The answer is an exact repeat of the entries below, with the pictures omitted.

======== Exercise data ========

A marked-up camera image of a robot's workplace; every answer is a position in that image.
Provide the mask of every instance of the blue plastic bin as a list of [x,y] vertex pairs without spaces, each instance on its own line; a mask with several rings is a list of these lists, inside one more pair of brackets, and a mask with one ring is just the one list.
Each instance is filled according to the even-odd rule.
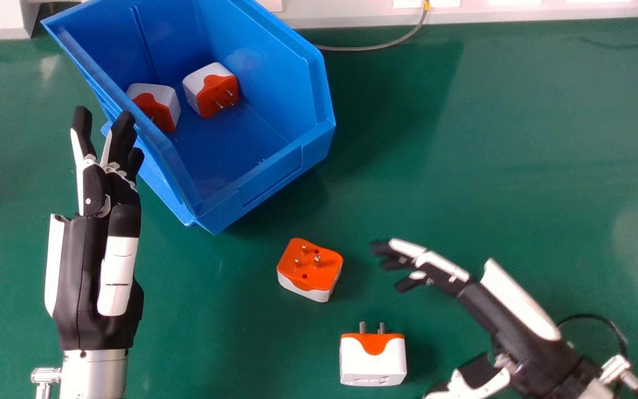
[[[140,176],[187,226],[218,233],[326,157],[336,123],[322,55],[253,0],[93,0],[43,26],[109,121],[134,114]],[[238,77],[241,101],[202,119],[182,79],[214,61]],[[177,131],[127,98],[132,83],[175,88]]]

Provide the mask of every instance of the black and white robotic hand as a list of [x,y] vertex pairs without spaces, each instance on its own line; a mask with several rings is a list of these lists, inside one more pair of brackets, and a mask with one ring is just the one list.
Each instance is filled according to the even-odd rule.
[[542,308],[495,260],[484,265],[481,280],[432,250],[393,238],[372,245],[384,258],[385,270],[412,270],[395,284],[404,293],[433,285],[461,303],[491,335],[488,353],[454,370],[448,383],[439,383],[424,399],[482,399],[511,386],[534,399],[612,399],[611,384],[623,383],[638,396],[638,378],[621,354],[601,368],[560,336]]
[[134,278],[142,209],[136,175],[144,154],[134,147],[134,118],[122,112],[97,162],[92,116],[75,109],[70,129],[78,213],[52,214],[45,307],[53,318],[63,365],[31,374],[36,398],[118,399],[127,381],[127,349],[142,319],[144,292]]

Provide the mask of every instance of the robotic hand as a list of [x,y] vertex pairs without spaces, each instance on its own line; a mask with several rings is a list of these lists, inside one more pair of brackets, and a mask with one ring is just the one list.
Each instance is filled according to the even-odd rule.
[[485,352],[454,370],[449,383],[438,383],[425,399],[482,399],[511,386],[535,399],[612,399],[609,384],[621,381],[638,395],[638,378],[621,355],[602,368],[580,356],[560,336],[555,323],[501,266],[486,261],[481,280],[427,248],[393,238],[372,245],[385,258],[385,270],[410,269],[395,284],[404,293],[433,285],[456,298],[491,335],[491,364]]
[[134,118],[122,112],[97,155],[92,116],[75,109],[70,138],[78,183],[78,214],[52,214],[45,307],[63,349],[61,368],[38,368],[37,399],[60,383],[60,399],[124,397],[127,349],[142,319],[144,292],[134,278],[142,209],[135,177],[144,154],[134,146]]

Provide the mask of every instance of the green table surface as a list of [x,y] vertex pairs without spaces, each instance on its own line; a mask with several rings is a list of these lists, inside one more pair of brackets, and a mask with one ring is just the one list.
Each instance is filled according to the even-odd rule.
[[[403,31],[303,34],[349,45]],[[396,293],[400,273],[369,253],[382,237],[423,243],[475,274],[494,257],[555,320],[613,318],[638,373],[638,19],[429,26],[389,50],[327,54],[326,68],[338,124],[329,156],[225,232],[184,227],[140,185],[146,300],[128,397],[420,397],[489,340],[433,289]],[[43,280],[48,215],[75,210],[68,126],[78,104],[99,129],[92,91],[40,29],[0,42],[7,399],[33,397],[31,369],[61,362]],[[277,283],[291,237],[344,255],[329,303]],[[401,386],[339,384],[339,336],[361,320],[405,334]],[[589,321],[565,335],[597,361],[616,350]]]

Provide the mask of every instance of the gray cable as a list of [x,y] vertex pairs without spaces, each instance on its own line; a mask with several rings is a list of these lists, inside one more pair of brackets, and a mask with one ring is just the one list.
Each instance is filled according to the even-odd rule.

========

Solution to the problem:
A marked-up camera image of a robot's workplace; every answer is a position in that image.
Provide the mask of every instance of the blue plastic bin as a list of [x,y] vertex pairs without spaces, each instance on its own line; a mask with several rings is a list of these lists, inside one more pair of brackets, and a mask with one ring is just the one list.
Each instance is filled according to the even-odd rule.
[[[140,176],[187,226],[218,233],[326,157],[336,123],[322,55],[253,0],[93,0],[43,26],[109,121],[134,114]],[[238,77],[241,101],[202,119],[182,79],[214,61]],[[177,131],[127,98],[132,83],[175,88]]]

Provide the mask of every instance of the black and white robotic hand as a list of [x,y] vertex pairs without spaces, each instance on its own line; a mask with several rings is a list of these lists, inside one more pair of brackets, and a mask with one ring is just the one list.
Each instance is filled according to the even-odd rule.
[[542,308],[495,260],[484,265],[481,280],[432,250],[393,238],[372,245],[384,258],[385,270],[412,270],[395,284],[404,293],[433,285],[461,303],[491,335],[488,353],[454,370],[448,383],[439,383],[424,399],[482,399],[511,386],[534,399],[612,399],[611,384],[623,383],[638,396],[638,378],[621,354],[601,368],[560,336]]
[[134,278],[142,209],[136,175],[144,154],[134,147],[134,118],[122,112],[97,162],[92,116],[75,109],[70,129],[78,213],[52,214],[45,307],[53,318],[63,365],[31,374],[36,398],[118,399],[127,381],[127,349],[142,319],[144,292]]

Provide the mask of every instance of the robotic hand as a list of [x,y] vertex pairs without spaces, each instance on its own line; a mask with several rings is a list of these lists, inside one more pair of brackets, and a mask with one ring is just the one list.
Each instance is filled according to the even-odd rule.
[[485,352],[454,370],[449,383],[438,383],[425,399],[482,399],[511,386],[535,399],[612,399],[609,384],[621,381],[638,395],[638,378],[621,355],[602,368],[580,356],[560,336],[555,323],[501,266],[486,261],[481,280],[427,248],[393,238],[372,245],[385,258],[385,270],[410,269],[395,284],[404,293],[433,285],[456,298],[491,335],[491,364]]
[[134,118],[122,112],[97,155],[92,116],[75,109],[70,138],[78,183],[78,214],[52,214],[45,307],[63,349],[61,368],[38,368],[37,399],[60,383],[60,399],[124,397],[127,349],[142,319],[144,292],[134,278],[142,209],[135,177],[144,154],[134,146]]

Provide the mask of every instance of the green table surface as a list of [x,y] vertex pairs without spaces, each instance on its own line; a mask with several rings is a list of these lists, inside one more pair of brackets, and a mask with one ring is just the one list.
Each instance is filled according to the even-odd rule.
[[[403,31],[303,34],[349,45]],[[396,293],[400,273],[369,253],[382,237],[423,243],[475,274],[494,257],[555,320],[613,318],[638,373],[638,19],[429,26],[389,50],[327,54],[326,68],[338,124],[329,156],[225,232],[184,227],[140,185],[146,300],[128,397],[420,397],[489,340],[433,289]],[[43,280],[48,215],[75,210],[68,126],[78,104],[99,129],[92,91],[40,29],[0,42],[7,399],[33,397],[31,369],[61,362]],[[277,283],[291,237],[344,255],[329,303]],[[401,386],[339,384],[339,336],[361,320],[405,334]],[[589,321],[565,335],[597,361],[616,350]]]

Provide the mask of every instance of the gray cable as a list of [x,y] vertex pairs without spaces, each instance on its own line; a mask with several rings is a list of these lists, inside one more pair of brackets, and a mask with one ring is just the one list.
Each instance is filled according to the even-odd rule.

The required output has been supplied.